Acoustic wall panels come in a wide variety of shapes, sizes, thicknesses and are made from a variety of materials.
We work with all the leading acoustic panel manufacturers offering a selection which can improve the acoustics of any loud or reverberant space.
Acoustic panels work by allowing sound into their porous interior converting some of the sound into heat. Some of the remaining sound waves are reflected from the back wall which are absorbed by the panel. Some waves will likely travel through the wall into an adjacent space.
Acoustic panels are light and are generally made from either foam, glass/rock wool or recycled plastic bottles (PET).
There are a range of options when it comes to sustainability credentials. Autex Acoustics offer a Carbon Neutral acoustic solution.

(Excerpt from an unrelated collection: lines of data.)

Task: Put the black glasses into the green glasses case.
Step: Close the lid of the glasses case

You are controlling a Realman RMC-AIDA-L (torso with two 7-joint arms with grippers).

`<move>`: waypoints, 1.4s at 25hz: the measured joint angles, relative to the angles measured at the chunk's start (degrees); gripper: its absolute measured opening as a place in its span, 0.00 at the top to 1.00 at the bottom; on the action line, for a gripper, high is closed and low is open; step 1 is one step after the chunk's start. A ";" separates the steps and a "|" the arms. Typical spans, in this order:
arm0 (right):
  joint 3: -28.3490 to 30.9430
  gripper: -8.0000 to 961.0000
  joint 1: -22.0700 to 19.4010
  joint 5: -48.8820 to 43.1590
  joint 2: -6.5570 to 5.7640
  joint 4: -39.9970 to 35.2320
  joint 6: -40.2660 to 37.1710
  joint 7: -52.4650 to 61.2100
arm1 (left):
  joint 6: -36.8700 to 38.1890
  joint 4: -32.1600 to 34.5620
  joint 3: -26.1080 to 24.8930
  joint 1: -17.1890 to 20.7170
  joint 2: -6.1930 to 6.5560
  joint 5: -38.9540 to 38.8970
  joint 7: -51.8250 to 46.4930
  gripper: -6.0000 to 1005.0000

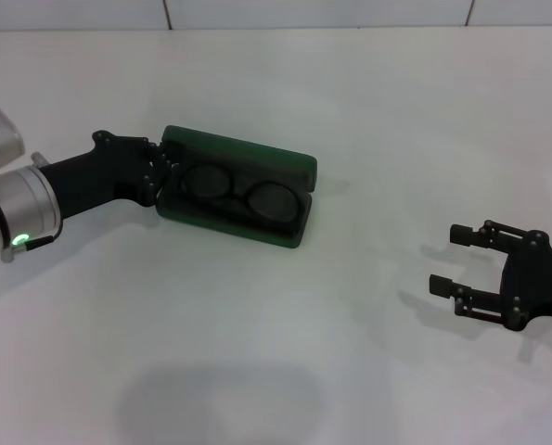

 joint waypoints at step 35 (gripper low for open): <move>0.96 0.26 -1.01 1.32 0.07 0.16 1.07 -1.58 | -23.65 33.98 29.67 3.13 -2.14 4.35 -60.27 1.00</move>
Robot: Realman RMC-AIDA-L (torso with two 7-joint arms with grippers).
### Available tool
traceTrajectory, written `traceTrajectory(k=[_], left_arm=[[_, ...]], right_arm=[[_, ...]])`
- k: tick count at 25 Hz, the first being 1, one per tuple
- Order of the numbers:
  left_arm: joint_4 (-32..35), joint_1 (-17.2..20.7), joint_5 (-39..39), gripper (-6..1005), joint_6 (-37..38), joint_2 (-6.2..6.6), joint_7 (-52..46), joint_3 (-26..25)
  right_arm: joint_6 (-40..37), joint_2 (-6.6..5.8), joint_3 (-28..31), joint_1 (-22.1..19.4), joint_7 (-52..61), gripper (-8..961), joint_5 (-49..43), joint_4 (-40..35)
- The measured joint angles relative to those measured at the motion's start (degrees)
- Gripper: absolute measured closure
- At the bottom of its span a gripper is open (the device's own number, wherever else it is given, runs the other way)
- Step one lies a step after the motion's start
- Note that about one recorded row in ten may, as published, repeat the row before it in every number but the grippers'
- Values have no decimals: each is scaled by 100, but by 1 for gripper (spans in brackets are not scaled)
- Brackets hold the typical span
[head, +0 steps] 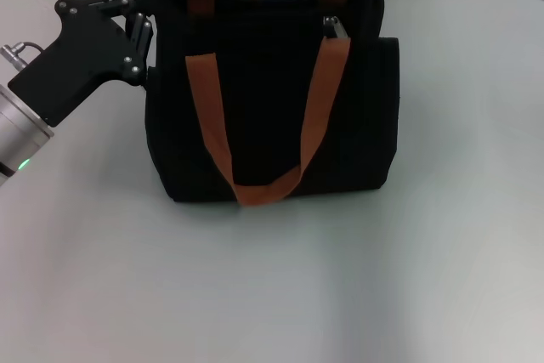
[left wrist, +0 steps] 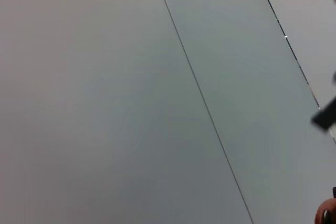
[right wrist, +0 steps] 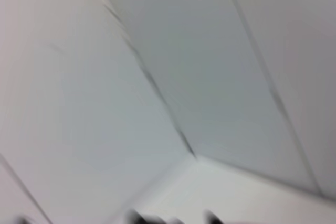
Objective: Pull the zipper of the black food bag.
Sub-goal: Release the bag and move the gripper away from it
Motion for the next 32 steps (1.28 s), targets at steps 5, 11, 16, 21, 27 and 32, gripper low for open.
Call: traceTrajectory(k=[5,11,16,21,27,32], left_arm=[[4,12,4,972,2,7,-81,-3],[49,41,5,972,25,19,-311,-4],[95,47,5,973,33,26,-548,0],[116,69,19,973,13,27,-622,29],[124,125,21,972,4,19,-636,36],[95,150,15,972,13,10,-616,-1]], right_arm=[[-1055,-91,474,-380,-2405,133,1876,1603],[-2910,-378,751,-525,-5399,134,2168,3923],[-3166,-347,728,-853,-7124,134,1264,4577],[-2808,-42,764,-1240,-8289,135,390,4692],[-2397,-31,736,-1331,-8851,136,241,5297],[-2335,-24,728,-1320,-8865,136,238,5345]])
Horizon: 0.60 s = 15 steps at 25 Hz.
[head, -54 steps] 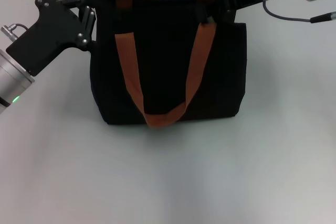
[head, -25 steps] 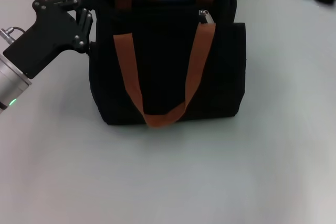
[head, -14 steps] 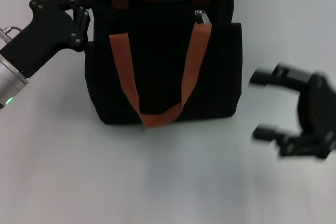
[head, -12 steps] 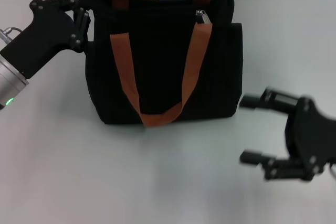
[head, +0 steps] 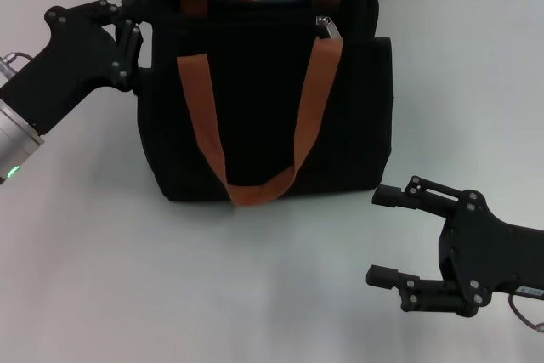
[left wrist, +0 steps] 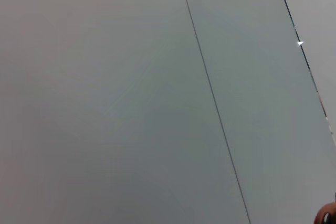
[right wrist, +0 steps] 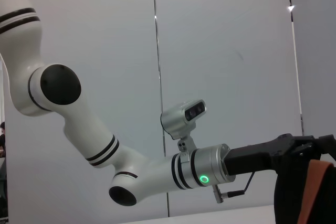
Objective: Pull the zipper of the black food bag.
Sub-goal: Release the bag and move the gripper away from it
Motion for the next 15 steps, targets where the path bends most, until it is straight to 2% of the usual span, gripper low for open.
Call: traceTrajectory(k=[6,15], left_arm=[[-1,0,-11,973,-13,3,-153,-29],[8,36,-14,760,-6,10,-272,-47]], right_arm=[[3,3,28,-2,24,137,-5,6],[-32,7,46,-9,30,137,-5,11]])
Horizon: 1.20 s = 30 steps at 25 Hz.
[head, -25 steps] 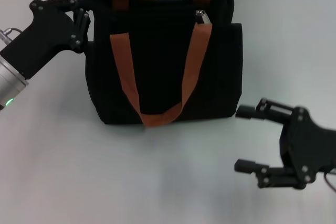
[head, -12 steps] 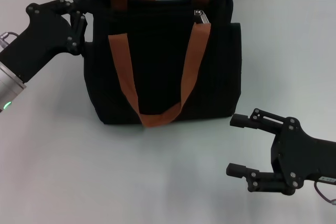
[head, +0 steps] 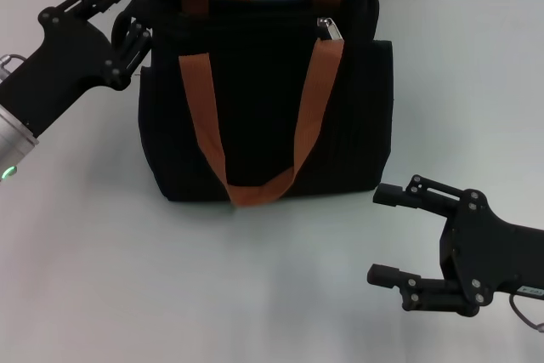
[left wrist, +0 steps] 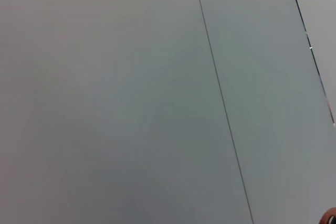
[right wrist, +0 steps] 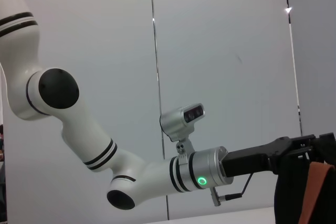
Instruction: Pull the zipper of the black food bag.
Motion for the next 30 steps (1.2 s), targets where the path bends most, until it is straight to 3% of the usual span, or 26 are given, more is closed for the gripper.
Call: traceTrajectory(k=[3,5,7,10,12,13,14,15,18,19,21,25,27,30], left_arm=[[18,27,1,662,17,2,-62,10],[58,31,16,461,11,15,-210,27],[100,41,40,365,-3,23,-344,38],[877,182,568,220,-54,136,-1898,73],[877,182,568,216,-54,136,-1898,73],[1206,228,819,214,-3,211,-2630,73],[1823,298,1177,212,209,419,-4044,74],[2009,307,1295,210,345,519,-4468,76],[2117,307,1401,206,469,592,-4772,78],[2231,266,1607,207,812,768,-5276,81],[2241,211,1701,207,1192,881,-5517,97],[2250,185,1789,209,1732,924,-5506,117],[2251,187,1879,210,1928,890,-5372,117],[2212,257,2131,211,2162,735,-4894,117]], right_arm=[[-4,0,2,-7,0,137,0,0],[-5,0,2,-8,0,137,0,0],[-6,0,4,-9,2,137,0,0],[11,0,11,-8,44,137,0,0],[18,0,12,-6,83,137,2,0],[20,0,12,-3,95,137,2,0],[21,0,12,-1,100,137,3,0],[23,0,12,-1,100,137,4,0],[31,0,11,0,100,137,6,-1],[37,0,10,1,100,137,6,0],[64,0,11,1,102,137,8,0],[101,0,11,6,148,137,10,0],[107,0,11,8,160,137,10,0],[159,0,11,10,191,137,12,0]])
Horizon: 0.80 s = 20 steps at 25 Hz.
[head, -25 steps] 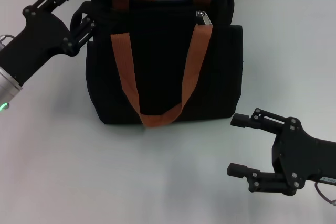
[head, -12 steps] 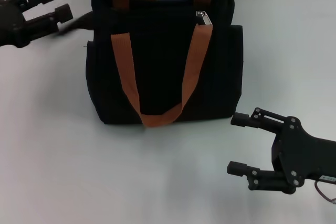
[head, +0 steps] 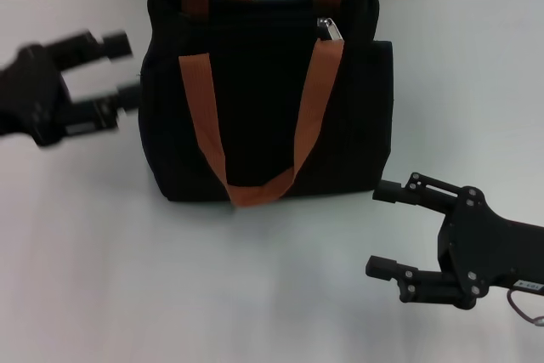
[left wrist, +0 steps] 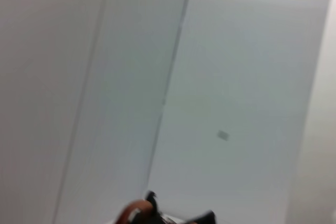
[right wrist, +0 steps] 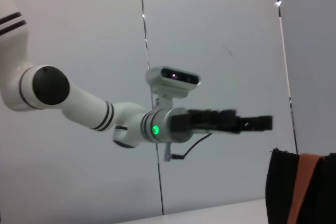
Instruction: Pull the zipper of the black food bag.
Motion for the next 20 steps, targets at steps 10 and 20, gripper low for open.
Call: traceTrajectory(k=[10,20], left_arm=[[-403,101,1536,214,285,-436,1448,16],[-777,235,1912,218,283,-508,2044,16]], right_arm=[[175,-22,-66,73,122,137,-149,1],[405,9,-104,189,195,137,-564,34]])
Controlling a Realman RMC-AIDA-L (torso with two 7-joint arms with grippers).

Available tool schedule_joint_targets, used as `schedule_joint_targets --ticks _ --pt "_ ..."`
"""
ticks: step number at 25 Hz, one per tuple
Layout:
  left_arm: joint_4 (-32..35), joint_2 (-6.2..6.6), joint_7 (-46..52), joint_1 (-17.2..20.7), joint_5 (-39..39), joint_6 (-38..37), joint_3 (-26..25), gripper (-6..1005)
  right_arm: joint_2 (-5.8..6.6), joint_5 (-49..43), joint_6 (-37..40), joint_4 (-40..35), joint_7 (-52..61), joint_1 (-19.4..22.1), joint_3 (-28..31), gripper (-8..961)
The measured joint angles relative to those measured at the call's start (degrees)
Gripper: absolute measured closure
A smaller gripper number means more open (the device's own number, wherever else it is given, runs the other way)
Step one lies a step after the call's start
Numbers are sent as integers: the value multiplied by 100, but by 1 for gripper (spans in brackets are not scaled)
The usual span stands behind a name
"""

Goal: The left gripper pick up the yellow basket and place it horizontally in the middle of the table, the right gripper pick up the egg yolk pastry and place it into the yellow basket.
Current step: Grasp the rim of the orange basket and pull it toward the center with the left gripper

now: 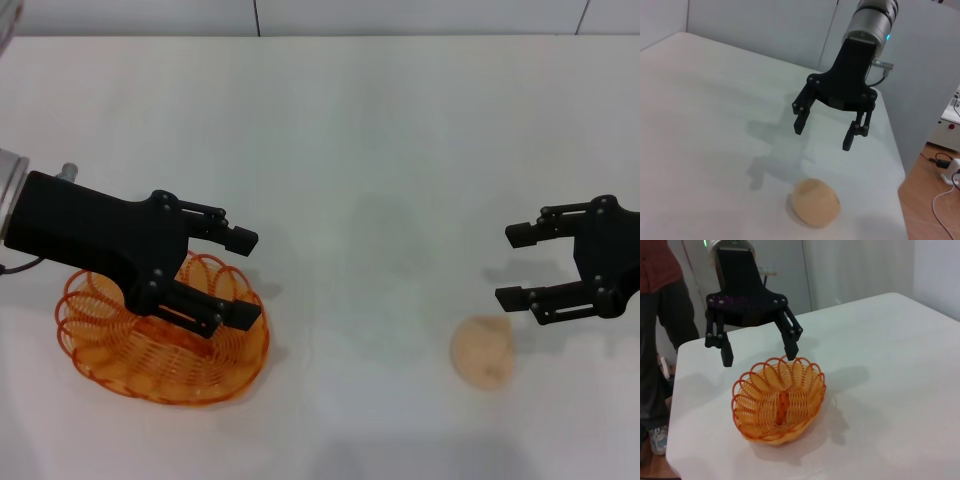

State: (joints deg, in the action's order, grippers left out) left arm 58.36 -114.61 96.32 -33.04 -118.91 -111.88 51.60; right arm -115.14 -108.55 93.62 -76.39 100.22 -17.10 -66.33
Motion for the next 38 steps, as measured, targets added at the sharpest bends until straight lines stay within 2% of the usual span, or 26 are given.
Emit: schedule_joint_targets --ticks 17,22,25,29,34,37,38 --pt "0 0 -107 88 10 0 -36 136 -6 51 -30 -38 0 -38 -113 215" --pt "0 14 -192 188 18 -15 -296 137 -8 141 -51 -28 -25 -70 -117 215" --pt "9 78 -93 225 0 -34 -352 137 -9 151 -67 -13 -30 -88 -117 215" --pt "83 239 330 224 -181 -33 -353 137 -9 151 -75 -11 -15 -131 -122 214" --pt "342 438 1198 86 -818 -68 -308 137 -9 151 -76 -27 4 -146 -151 214" --pt "462 503 1501 10 -1131 -115 -296 137 -15 153 -85 -18 6 -148 -152 214" --pt "556 575 1808 -41 -1432 -168 -306 137 -16 153 -89 -13 6 -151 -152 214"
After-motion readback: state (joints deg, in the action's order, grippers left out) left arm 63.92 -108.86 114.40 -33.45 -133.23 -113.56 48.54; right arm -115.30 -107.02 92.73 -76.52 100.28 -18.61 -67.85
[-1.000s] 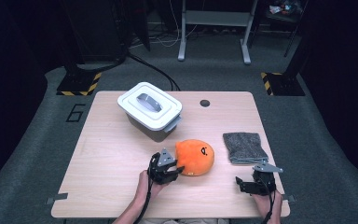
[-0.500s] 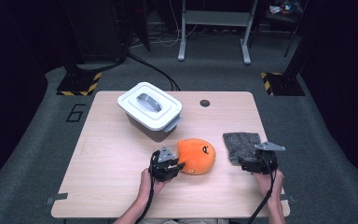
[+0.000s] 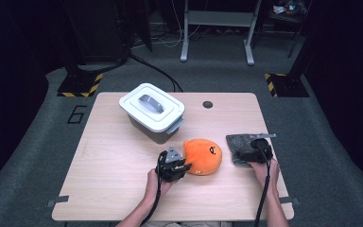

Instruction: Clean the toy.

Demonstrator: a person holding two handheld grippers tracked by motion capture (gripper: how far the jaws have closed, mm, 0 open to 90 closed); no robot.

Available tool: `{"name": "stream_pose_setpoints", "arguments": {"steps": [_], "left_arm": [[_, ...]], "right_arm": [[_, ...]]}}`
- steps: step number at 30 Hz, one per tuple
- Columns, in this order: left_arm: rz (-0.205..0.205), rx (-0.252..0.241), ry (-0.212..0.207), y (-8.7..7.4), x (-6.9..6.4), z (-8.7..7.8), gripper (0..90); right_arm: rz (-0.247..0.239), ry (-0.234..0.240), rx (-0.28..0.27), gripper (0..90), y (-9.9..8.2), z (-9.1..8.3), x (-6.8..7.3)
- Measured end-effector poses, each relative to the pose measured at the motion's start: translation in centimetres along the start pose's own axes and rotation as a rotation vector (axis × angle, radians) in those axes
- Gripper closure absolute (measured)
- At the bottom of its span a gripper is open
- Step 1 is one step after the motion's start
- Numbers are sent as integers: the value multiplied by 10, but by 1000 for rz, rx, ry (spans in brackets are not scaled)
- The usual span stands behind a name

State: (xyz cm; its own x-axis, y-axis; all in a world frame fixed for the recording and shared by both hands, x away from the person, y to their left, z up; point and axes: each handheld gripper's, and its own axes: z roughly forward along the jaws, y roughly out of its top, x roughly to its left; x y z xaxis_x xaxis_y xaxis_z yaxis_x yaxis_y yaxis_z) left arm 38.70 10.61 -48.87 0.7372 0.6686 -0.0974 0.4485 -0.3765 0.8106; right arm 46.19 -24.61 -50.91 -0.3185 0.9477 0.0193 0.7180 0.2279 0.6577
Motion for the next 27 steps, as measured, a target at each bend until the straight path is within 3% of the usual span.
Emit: {"name": "stream_pose_setpoints", "arguments": {"steps": [3, 5, 6, 7, 8, 10, 12, 14, 20, 27], "left_arm": [[5, -1, 5, 0, -1, 1, 715], [3, -2, 4, 1, -1, 1, 715], [5, 5, -6, 2, 0, 1, 715], [3, 10, -7, 3, 0, 1, 715], [7, 15, -10, 4, 0, 2, 715], [-5, 20, -21, 4, 1, 3, 715], [-1, 22, -22, 6, 0, 3, 715], [13, 27, -17, 6, -1, 4, 715], [4, 21, -8, 1, -2, 4, 716], [21, 29, -8, 4, -3, 3, 716]], "right_arm": [[6, 0, 9, 206, -1, 3, -3], [18, -8, 5, 338, -3, 1, -4], [23, -12, -4, 338, -4, -1, -6], [25, -12, -11, 447, -5, -2, -8], [25, -12, -11, 447, -5, -2, -8], [34, -11, -22, 567, -6, -4, -11], [60, -14, -35, 652, -8, -5, -13], [55, -6, -56, 732, -11, -5, -15], [85, 10, -85, 771, -15, -6, -16], [76, 42, -131, 777, -11, -21, -11]]}}
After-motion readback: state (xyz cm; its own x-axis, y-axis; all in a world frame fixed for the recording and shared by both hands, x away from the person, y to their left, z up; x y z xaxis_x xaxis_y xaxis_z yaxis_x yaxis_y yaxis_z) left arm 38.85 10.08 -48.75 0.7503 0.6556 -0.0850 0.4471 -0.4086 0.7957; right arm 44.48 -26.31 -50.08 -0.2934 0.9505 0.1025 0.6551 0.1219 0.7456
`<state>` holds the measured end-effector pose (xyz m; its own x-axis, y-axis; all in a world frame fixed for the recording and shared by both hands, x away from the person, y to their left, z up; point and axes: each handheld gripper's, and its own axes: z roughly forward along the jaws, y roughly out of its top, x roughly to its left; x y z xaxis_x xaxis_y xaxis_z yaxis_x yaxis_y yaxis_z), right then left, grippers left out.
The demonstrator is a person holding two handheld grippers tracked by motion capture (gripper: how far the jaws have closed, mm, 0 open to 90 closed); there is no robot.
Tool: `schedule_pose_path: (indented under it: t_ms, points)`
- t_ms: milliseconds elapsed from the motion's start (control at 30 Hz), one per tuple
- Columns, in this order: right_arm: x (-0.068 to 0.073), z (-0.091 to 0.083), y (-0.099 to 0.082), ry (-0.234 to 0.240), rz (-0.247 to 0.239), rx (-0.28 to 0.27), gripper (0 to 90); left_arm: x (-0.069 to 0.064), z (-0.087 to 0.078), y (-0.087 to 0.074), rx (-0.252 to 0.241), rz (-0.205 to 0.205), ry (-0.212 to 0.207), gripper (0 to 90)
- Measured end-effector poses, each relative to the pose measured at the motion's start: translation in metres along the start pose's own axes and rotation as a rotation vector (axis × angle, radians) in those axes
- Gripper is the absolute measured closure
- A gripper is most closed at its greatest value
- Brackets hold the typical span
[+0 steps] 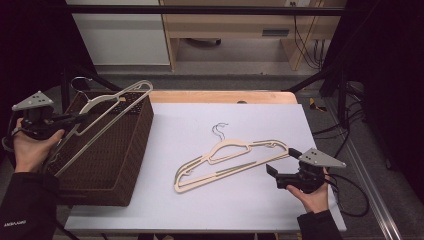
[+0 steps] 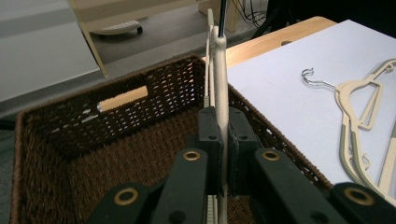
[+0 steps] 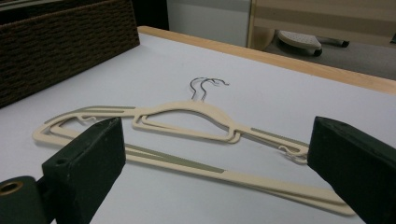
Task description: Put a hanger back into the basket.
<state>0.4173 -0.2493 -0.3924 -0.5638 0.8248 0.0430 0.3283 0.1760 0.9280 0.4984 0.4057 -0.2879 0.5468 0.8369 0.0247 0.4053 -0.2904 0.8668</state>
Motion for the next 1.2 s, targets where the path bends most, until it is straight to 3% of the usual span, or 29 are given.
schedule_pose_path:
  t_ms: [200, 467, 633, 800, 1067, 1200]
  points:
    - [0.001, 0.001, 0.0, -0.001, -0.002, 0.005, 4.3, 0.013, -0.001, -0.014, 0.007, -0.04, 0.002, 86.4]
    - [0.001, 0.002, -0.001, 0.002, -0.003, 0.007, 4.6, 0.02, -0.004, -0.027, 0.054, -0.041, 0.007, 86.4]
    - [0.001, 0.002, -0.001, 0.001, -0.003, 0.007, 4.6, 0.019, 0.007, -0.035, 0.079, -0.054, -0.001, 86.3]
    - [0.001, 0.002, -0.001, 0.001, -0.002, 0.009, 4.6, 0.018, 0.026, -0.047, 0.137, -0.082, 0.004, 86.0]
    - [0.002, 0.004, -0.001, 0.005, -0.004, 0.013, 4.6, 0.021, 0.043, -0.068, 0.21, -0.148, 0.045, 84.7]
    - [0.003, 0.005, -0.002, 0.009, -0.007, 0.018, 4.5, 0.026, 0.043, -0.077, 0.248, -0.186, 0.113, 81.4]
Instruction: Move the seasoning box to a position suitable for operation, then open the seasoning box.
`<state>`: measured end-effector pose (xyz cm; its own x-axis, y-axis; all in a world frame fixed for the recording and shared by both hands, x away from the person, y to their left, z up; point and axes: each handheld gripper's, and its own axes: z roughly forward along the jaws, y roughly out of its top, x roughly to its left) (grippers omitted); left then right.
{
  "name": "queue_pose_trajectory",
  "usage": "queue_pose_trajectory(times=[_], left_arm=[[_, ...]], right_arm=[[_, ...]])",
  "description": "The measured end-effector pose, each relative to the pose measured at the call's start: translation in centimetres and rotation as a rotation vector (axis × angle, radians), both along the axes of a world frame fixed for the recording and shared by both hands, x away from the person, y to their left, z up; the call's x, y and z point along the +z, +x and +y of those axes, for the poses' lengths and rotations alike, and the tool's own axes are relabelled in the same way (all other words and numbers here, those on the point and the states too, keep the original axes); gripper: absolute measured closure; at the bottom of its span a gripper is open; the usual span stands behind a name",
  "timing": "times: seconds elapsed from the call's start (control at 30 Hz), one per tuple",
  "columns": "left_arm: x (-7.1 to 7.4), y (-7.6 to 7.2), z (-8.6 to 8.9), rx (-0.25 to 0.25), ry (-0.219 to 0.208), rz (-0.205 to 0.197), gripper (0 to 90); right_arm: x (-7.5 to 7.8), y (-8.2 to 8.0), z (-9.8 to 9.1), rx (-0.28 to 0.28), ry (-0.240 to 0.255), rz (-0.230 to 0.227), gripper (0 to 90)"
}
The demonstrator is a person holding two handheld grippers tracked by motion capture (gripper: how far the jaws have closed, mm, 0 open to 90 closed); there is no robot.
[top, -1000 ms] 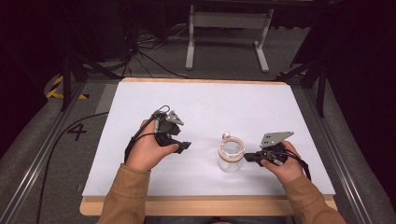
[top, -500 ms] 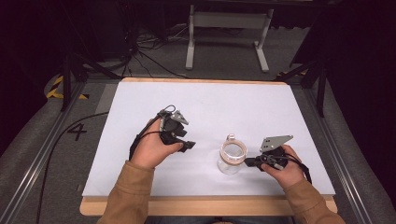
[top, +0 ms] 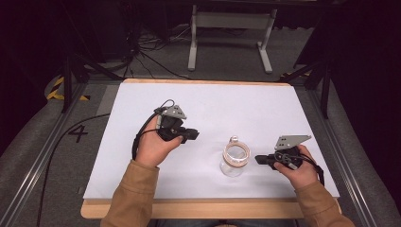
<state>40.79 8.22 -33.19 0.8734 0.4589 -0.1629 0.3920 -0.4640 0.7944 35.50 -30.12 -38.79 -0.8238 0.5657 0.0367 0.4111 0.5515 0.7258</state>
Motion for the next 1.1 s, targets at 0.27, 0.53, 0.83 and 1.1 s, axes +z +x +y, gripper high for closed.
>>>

As a company they utilise their own bottle recycling facility, taking thousands of bottles out of landfill on a daily basis
BAUX, a Swedish based manufacturer, have their own forest from which they make their wood wool acoustic panels. As they work towards Carbon Neutrality, they are popular choice for the environmentally conscious.
How to choose the right acoustic panel
With so many options, it can be difficult to know which panel is best for your needs.
As a rule of thumb, thicker panels will absorb more sound and offer a high NRC (this means noise reduction coefficient. A number between 0 and 1 where 1 is 100% absorption). Panels range from 0.20 to around an NRC of 1.
We can help you determine how many panels you’ll need for each type. Just get in touch and let us know the dimensions and use of the space and we will happily recommend some products for you
Where to put acoustic panels
We always recommend treating two non-parallel surfaces (so the ceiling and a wall, an end wall and a side wall etc.). Sound waves travelling between surfaces are absorbed more effectively this way. By treating a third surface you can also increase the efficacy of the treatment
Do acoustic panels help with noise
Although acoustic panels will do next to nothing to stop sound leaving a room, they can be used to reduce the dB level within a particularly noisy room. For every doubling of acoustic absorption in m2, you will achieve a reduction of 3dB in the space. 3dB is certainly noticeable. It is worth noting that if you wish to achieve a large dB reduction, this is not a practical method; to make a 15 dB reduction would you require 40 times the amount of absorption you started with.